Required action: Look through the lines below and extract any with the word "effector".

(Stored data)
Content starts
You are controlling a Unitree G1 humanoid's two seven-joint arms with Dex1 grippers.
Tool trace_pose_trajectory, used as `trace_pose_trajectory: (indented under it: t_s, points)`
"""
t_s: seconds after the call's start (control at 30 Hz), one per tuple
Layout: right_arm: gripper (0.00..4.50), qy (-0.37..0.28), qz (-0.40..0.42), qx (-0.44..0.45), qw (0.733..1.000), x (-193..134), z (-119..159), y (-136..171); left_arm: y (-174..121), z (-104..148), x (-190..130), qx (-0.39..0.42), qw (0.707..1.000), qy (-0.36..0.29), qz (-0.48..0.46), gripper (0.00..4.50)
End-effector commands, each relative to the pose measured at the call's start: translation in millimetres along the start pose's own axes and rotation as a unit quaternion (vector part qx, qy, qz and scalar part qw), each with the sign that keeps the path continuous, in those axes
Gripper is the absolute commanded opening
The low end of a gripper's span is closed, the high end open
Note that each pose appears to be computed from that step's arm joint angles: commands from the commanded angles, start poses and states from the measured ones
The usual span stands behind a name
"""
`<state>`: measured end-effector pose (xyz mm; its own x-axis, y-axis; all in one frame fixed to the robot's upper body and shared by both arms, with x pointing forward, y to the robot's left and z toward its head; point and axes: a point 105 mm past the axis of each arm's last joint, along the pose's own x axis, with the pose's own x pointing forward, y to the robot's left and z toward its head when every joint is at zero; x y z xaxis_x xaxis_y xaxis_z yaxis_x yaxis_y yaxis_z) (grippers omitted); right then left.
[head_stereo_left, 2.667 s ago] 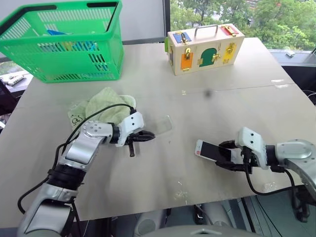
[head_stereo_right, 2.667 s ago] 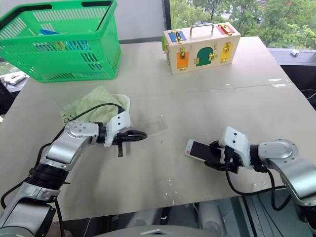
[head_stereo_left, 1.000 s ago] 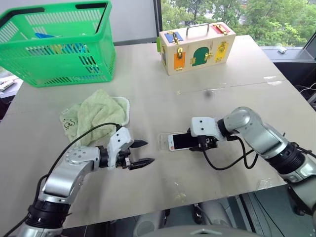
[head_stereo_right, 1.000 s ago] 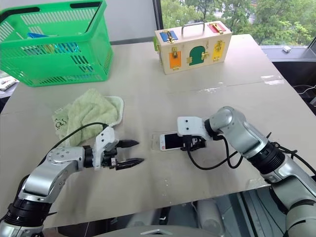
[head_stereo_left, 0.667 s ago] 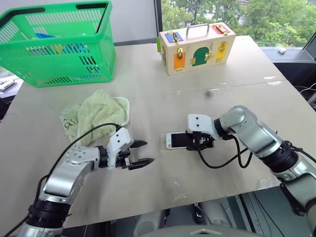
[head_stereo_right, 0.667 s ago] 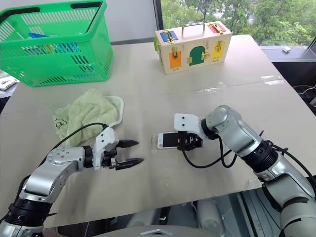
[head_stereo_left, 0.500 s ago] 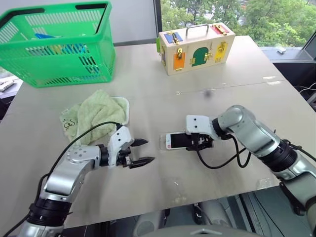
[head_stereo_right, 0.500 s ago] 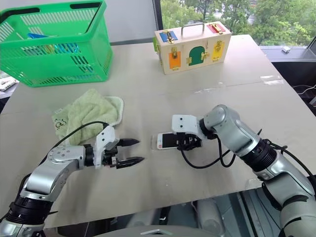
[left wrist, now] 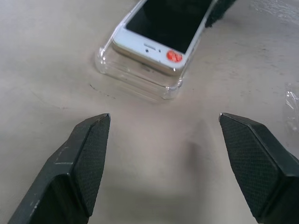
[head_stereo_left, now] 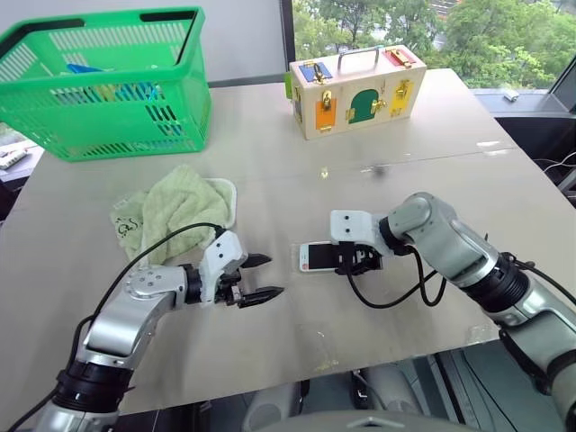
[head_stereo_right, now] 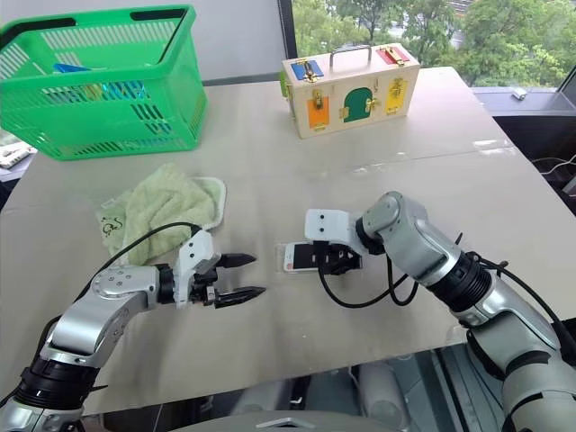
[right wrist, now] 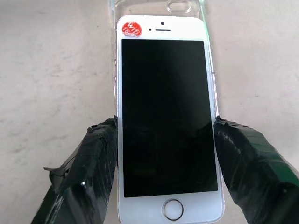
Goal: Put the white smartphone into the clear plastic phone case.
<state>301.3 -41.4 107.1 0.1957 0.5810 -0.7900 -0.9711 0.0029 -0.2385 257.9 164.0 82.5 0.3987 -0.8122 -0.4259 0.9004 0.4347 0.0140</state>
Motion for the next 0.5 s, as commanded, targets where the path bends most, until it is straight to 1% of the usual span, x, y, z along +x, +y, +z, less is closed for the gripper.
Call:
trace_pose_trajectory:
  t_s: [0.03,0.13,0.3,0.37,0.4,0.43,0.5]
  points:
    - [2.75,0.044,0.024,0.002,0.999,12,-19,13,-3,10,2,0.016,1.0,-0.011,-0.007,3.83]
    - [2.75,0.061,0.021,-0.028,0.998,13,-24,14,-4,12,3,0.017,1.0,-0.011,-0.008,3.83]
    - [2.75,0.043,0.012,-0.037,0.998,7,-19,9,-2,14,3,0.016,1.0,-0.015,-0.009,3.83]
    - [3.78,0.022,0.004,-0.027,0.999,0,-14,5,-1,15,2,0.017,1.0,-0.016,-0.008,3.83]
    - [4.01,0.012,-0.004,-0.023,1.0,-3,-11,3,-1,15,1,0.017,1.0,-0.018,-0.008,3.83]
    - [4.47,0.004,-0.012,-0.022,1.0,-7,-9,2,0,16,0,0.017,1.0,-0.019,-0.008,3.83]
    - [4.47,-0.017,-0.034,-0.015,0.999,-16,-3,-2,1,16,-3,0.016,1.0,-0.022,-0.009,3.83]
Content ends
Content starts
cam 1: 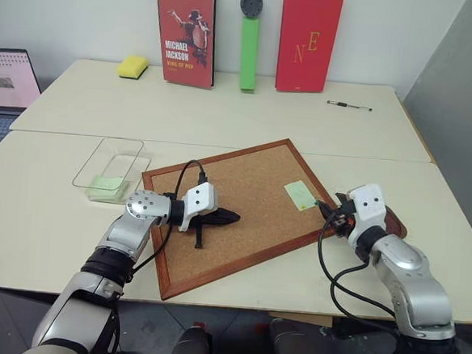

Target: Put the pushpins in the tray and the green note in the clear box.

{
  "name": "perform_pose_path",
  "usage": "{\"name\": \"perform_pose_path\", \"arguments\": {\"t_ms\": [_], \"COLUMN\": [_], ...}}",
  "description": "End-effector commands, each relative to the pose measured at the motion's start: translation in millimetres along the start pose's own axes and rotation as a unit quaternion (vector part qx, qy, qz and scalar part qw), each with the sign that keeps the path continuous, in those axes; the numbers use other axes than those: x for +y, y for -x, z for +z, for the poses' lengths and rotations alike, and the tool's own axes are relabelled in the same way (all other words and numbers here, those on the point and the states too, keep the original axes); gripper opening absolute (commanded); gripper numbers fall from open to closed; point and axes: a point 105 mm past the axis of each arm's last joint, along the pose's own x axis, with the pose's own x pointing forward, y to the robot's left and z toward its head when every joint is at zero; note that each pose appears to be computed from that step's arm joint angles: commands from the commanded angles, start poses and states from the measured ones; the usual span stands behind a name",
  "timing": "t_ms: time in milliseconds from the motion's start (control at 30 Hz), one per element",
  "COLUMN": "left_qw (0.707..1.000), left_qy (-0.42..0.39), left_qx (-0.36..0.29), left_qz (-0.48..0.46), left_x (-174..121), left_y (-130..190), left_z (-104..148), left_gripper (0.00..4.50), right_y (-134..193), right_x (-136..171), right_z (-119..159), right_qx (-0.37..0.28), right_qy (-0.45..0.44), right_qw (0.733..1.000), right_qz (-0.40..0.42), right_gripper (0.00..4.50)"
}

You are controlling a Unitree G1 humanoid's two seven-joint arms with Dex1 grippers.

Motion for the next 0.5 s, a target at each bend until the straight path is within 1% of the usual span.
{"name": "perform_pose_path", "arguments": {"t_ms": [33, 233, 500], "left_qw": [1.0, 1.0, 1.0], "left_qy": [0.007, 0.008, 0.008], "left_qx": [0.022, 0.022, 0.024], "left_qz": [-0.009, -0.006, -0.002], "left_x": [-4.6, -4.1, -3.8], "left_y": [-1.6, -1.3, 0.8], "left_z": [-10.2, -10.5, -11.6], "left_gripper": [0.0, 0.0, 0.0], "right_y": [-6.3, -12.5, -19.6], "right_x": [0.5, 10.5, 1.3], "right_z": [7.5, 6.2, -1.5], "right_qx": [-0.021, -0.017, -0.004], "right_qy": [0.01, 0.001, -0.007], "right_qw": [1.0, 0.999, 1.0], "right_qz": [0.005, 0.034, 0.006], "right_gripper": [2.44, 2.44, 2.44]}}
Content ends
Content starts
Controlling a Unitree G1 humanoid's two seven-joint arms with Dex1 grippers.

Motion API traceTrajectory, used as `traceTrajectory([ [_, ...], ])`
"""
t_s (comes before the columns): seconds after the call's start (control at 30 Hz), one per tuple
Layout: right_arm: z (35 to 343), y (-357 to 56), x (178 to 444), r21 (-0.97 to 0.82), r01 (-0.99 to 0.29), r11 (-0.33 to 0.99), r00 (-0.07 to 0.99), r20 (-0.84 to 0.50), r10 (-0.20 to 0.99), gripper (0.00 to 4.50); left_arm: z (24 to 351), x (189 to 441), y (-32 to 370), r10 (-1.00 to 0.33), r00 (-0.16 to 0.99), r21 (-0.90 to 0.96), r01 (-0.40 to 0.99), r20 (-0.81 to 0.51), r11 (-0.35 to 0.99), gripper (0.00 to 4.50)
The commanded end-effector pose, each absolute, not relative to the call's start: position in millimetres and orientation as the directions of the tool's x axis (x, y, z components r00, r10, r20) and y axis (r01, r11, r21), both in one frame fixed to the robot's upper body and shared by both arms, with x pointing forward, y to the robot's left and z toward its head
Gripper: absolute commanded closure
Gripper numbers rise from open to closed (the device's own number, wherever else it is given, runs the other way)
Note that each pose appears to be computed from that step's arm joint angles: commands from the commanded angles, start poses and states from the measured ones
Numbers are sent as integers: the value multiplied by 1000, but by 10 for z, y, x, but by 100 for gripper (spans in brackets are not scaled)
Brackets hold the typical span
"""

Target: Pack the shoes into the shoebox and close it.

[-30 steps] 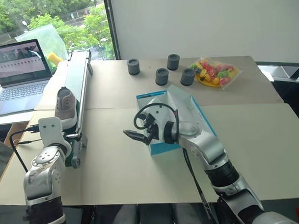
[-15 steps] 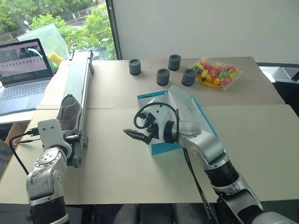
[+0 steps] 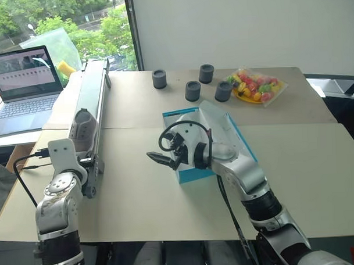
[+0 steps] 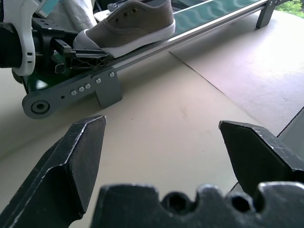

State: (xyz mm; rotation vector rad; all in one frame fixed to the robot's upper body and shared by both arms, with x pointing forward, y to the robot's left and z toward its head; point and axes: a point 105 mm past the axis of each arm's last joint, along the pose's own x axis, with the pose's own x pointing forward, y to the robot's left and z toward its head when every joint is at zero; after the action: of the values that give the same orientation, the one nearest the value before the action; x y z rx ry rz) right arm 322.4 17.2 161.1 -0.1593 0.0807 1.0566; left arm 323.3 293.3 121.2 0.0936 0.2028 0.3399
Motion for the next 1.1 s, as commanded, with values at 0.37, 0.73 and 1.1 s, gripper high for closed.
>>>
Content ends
Answer for the task:
End-effector commands, each relative to the pose measured at the call's start: translation in millimetres along the start pose's own axes and rotation as a unit quaternion (vector part qx, qy, qz and scalar part qw), each with the sign that keeps the path continuous, in those axes
`<state>`: measured end-effector pose (xyz mm; its own x-axis, y-axis; all in one frame fixed to the robot's upper body and shared by both arms, with x pointing forward, y to the robot's left and z toward its head; point and axes: a point 105 mm past the axis of each arm's last joint, along the pose's own x axis, with the pose's own x pointing forward, y to the robot's left and z toward its head when every joint is at zero; x y z xaxis_x xaxis_y xaxis_z yaxis_x yaxis_y yaxis_z) (grippers omitted); right then left.
  "description": "End-effector commands, each relative to the pose measured at the motion's start: translation in millimetres along the start pose's own axes and rotation as a unit quaternion (vector part qx, qy, qz and scalar part qw), each with the sign that keeps the path continuous, in those axes; the numbers use other axes than those: x for +y, y for -x, z for +z, for the poses' lengths and rotations alike, and the tool's own axes are relabelled in the same way (all other words and numbers here, those on the point and the states too, keep the original axes); gripper opening absolute (commanded); gripper numbers fall from open to closed; point and axes: a point 105 mm past the axis of each arm's last joint, along the pose's own x axis, with the pose's own x pointing forward, y to the robot's left and z toward its head when every joint is at zero; note that each pose appears to be computed from that step's arm joint angles: commands from the commanded angles, start poses and states from the measured ones; the usual span stands behind a name",
The commanded end-effector pose, each absolute, not relative to the call's start: position in millimetres and orientation as the directions of the tool's x axis (x, y, z components r00, r10, r20) and y axis (r01, r11, r21), both in one frame fixed to the robot's upper body and shared by both arms, with x pointing forward, y to the robot's left and z toward its head

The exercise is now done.